Task to complete:
Exactly the lines from the one holding "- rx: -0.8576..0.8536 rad" to the end of the listing, both ends included, make up the expected answer.

Data segment:

◇ ◇ ◇ ◇

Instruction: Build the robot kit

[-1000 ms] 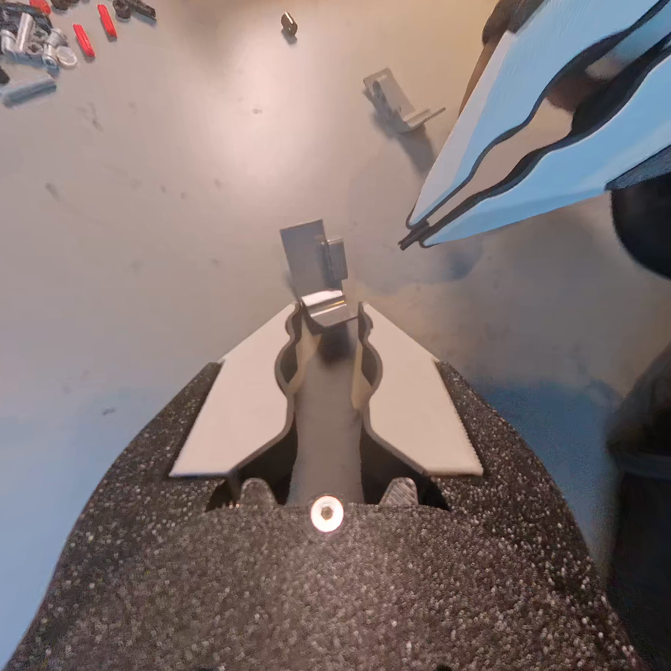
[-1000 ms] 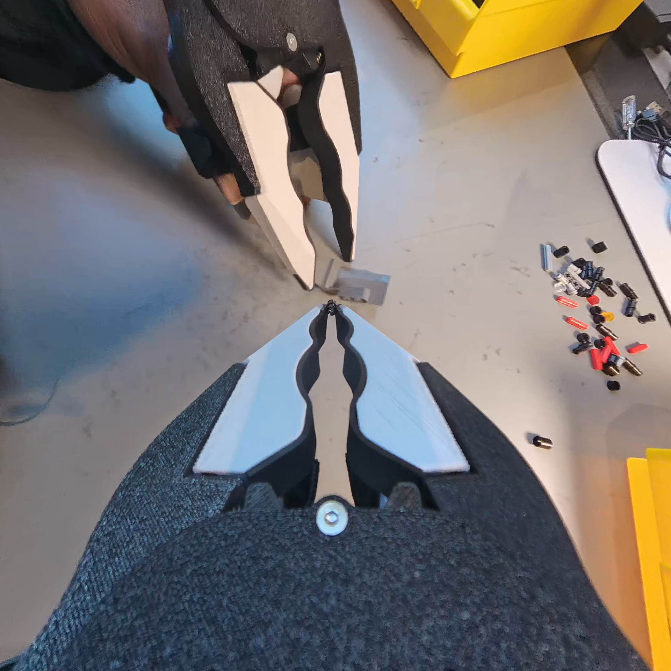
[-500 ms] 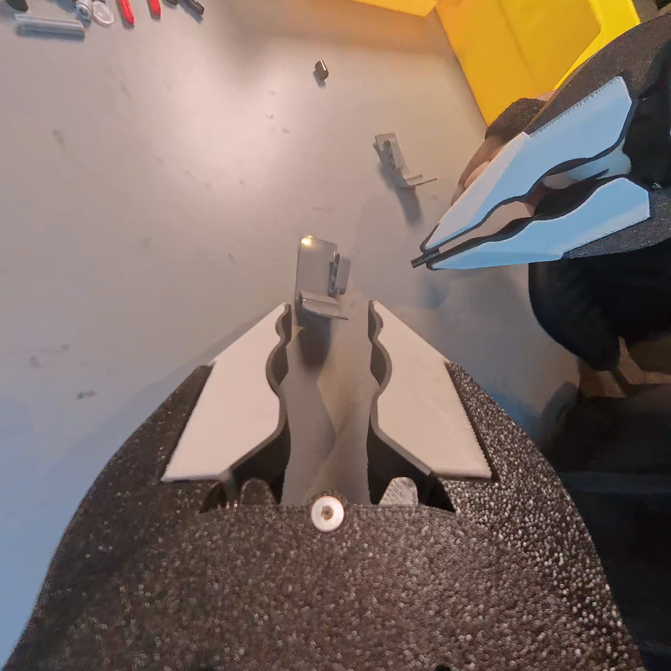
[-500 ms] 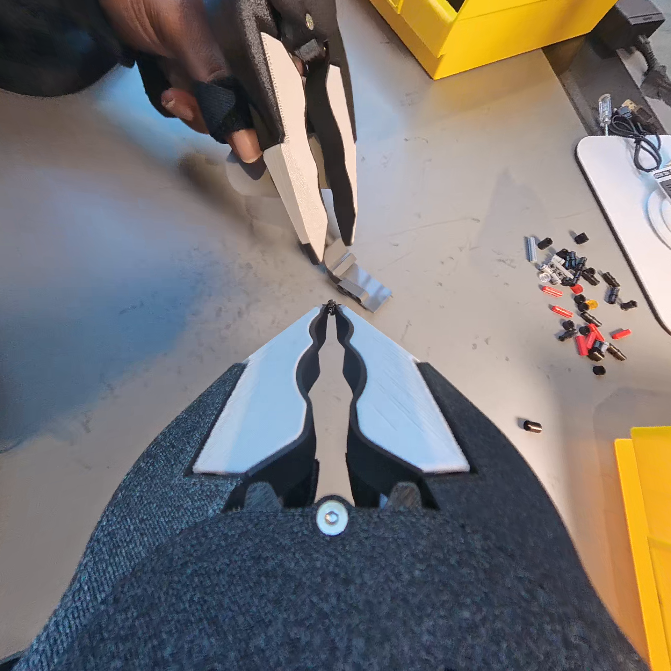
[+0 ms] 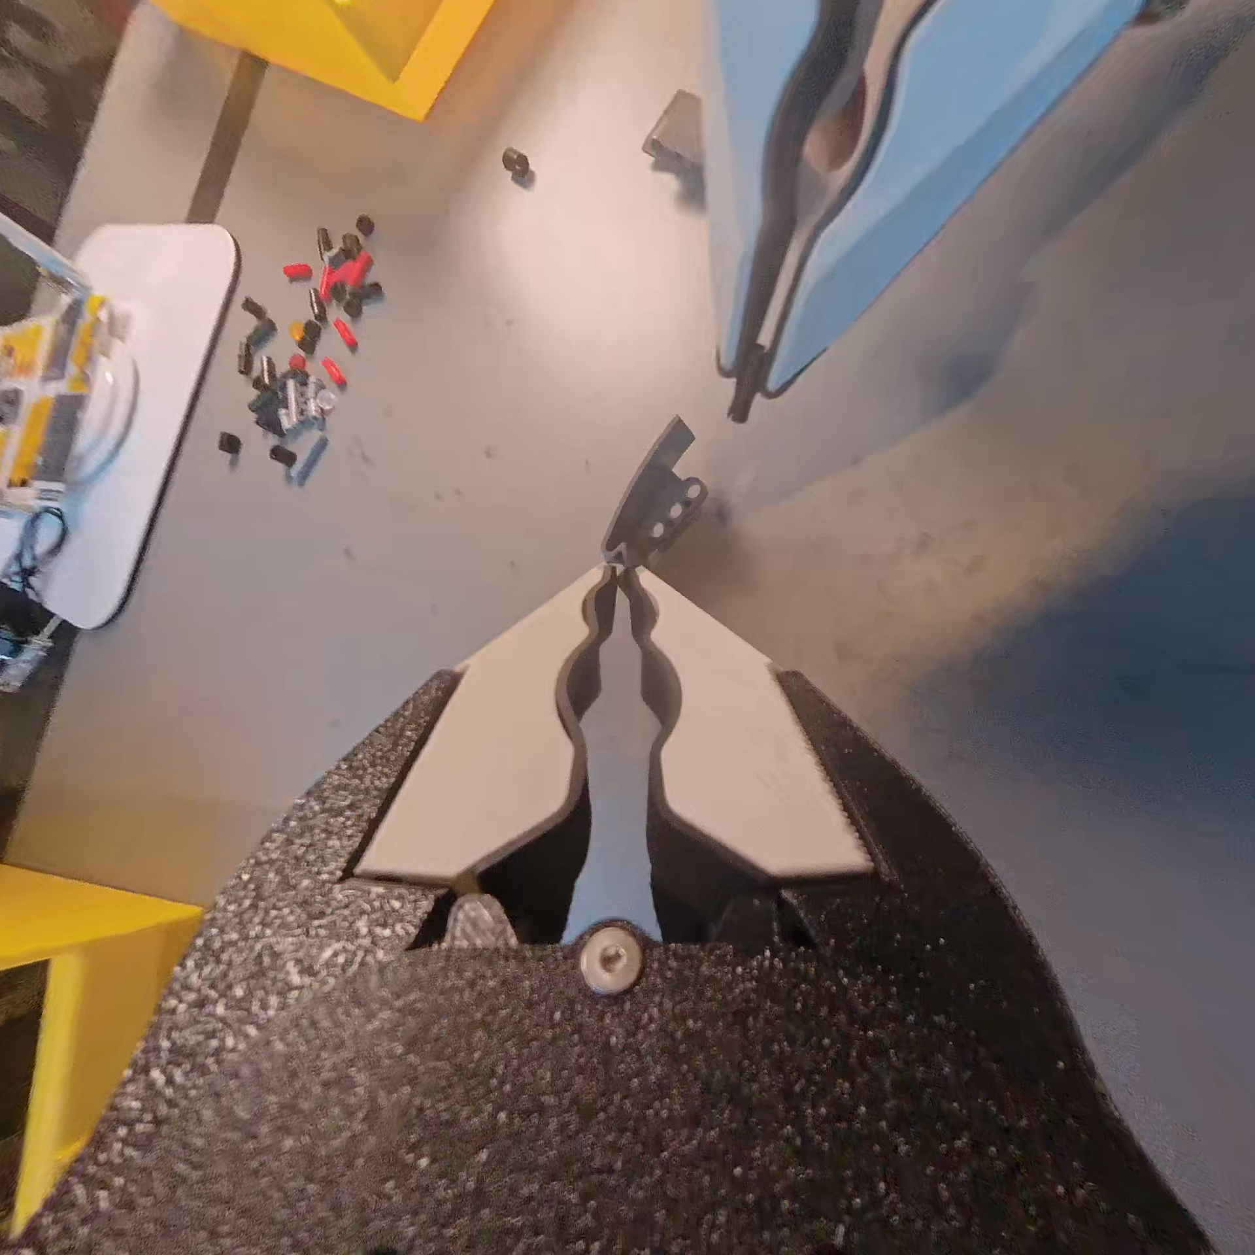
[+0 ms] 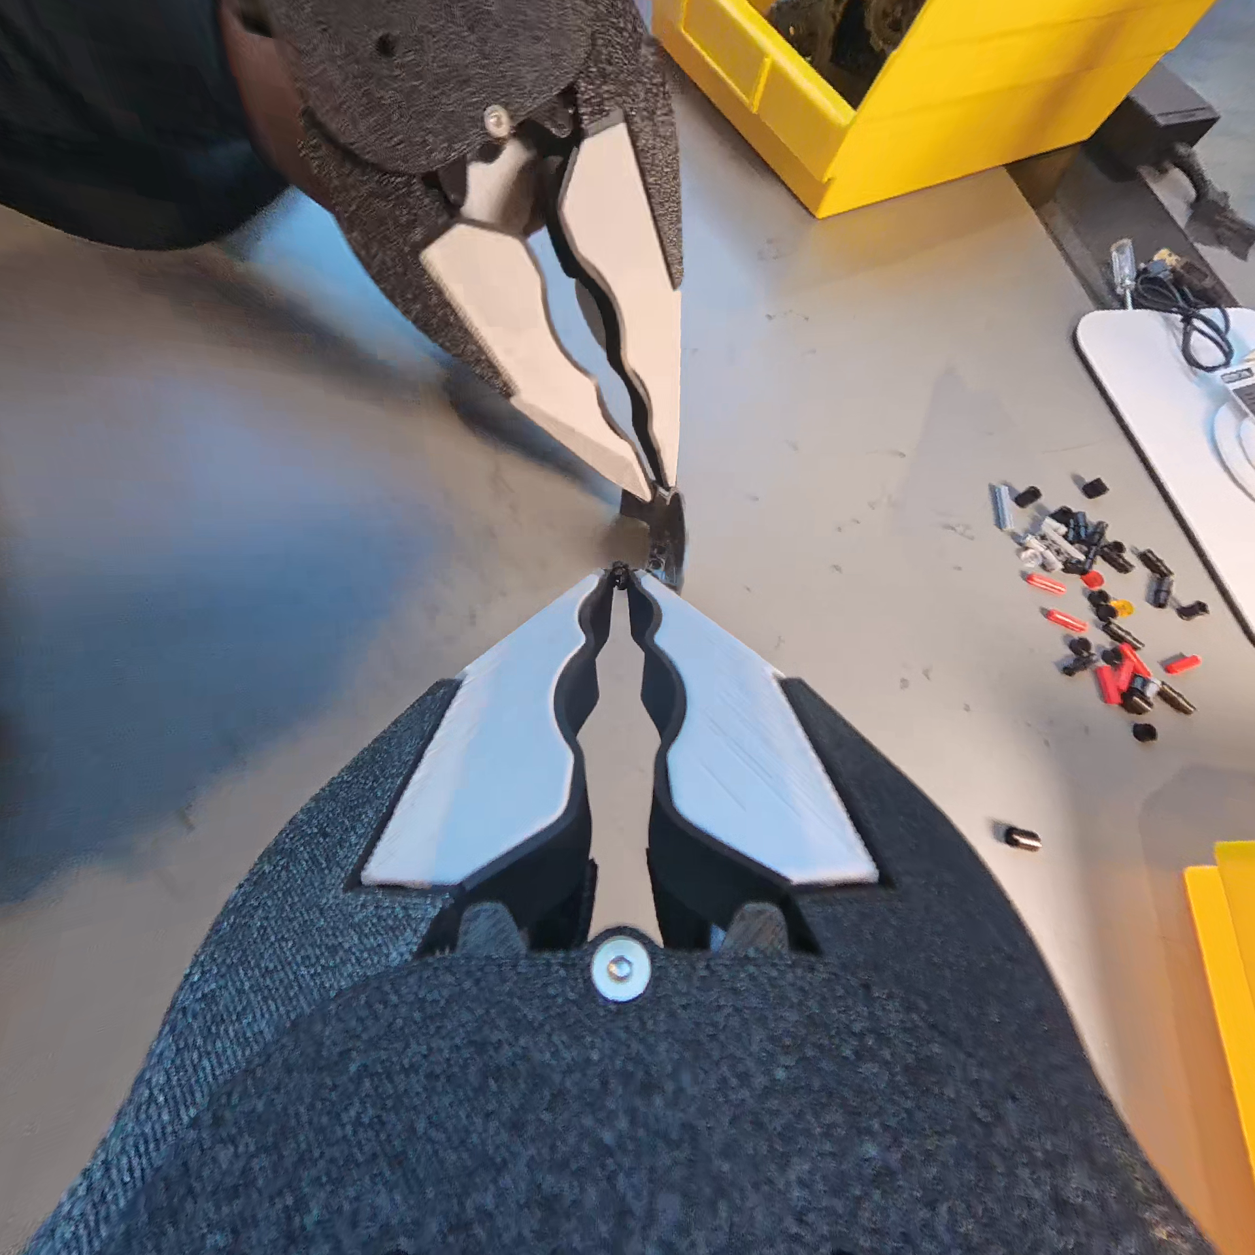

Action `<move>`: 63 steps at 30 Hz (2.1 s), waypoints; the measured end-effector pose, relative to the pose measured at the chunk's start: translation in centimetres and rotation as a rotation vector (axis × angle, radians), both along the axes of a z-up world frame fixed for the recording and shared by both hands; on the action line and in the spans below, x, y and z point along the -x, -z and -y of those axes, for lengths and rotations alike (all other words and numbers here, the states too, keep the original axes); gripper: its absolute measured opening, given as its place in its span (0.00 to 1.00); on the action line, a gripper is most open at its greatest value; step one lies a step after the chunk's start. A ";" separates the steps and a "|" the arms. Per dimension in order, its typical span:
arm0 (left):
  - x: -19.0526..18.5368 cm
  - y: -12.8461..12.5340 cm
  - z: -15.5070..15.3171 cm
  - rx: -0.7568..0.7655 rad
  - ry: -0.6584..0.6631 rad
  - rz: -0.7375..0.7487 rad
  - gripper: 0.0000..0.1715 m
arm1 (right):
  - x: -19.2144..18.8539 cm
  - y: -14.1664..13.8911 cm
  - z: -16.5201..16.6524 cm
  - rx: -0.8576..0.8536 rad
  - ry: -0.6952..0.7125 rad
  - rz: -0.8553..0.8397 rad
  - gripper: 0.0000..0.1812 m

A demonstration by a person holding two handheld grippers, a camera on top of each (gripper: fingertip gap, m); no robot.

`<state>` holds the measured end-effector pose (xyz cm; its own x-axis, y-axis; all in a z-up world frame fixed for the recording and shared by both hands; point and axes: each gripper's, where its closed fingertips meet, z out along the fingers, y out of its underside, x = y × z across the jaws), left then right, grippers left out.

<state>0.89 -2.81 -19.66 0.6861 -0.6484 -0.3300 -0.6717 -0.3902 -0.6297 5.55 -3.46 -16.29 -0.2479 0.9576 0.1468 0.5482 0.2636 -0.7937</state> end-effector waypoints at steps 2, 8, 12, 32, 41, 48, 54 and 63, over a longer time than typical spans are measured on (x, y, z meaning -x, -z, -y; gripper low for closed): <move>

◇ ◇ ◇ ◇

Final answer:
  - rx: -0.8576..0.8536 rad
  - ry: -0.6952..0.7125 rad
  - rz: -0.8553..0.8397 rad
  - gripper: 0.0000..0.1812 m

A demonstration by a person holding two handheld grippers, a camera on top of each (gripper: fingertip gap, m); no robot.

`<state>` holds the measured end-effector pose (xyz cm; its own x-axis, y-axis; all in a z-up world frame fixed for the recording and shared by both hands; point and axes: each gripper's, where its closed fingertips meet, z out along the fingers, y out of its underside, x = y × z across the jaws), left then right, grippers left out.

<state>0.89 -2.81 -19.66 0.6861 -0.6484 -0.3300 -0.6717 -0.3902 -0.6297 5.55 -3.46 -16.29 -0.2479 0.9576 0.1468 0.5482 0.2636 -0.7937</state> end-effector waypoints at steps 2, 8, 12, 32, 41, 48, 54 and 63, over a longer time than typical spans are measured on (x, y, z meaning -x, -z, -y; gripper low for closed): <move>

No more work is required for the exercise.